» **Work to complete**: Reproduce the lines of the listing exactly, beginning at the top, until the line with "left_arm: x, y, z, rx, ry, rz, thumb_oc" has been reproduced too.

» **Available data**:
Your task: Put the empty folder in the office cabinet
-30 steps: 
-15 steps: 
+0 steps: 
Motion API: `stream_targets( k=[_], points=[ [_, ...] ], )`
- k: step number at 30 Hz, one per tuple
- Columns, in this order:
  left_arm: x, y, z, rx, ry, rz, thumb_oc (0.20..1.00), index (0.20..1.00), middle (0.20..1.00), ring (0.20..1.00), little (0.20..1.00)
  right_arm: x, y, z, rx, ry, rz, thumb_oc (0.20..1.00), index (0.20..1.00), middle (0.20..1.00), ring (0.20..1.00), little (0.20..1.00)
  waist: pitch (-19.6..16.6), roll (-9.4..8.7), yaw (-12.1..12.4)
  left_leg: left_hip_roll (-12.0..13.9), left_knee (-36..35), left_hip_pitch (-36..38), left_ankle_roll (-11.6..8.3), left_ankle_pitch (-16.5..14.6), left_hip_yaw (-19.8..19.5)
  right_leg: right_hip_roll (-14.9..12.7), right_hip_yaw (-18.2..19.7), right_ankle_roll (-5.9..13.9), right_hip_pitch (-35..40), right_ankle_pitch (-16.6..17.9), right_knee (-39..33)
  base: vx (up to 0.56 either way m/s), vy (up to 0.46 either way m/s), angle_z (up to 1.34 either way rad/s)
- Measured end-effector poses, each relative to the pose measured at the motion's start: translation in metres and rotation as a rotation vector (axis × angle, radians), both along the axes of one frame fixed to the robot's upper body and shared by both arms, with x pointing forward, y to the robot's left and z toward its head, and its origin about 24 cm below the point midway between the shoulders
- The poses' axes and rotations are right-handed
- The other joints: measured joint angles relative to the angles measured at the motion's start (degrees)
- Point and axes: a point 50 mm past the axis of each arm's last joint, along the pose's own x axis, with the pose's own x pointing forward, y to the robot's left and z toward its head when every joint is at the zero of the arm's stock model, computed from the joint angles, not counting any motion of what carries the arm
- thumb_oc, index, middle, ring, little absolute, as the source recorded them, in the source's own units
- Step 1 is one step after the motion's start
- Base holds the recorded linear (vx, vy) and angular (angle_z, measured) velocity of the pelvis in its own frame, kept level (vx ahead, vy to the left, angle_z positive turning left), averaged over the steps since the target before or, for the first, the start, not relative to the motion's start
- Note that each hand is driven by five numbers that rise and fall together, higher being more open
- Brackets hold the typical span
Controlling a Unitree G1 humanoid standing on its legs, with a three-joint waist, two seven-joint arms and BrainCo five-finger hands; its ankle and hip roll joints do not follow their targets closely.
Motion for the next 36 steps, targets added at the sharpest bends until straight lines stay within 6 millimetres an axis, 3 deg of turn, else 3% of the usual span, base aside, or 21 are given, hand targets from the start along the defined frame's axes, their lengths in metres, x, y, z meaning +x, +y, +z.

» **Answer for this exercise**:
Your task: Put the empty folder in the office cabinet
-30 steps: 
-15 steps: 
+0 steps: 
Motion API: `stream_targets( k=[_], points=[ [_, ...] ], )`
- k: step number at 30 Hz, one per tuple
- Columns, in this order:
  left_arm: x, y, z, rx, ry, rz, thumb_oc (0.20..1.00), index (0.20..1.00), middle (0.20..1.00), ring (0.20..1.00), little (0.20..1.00)

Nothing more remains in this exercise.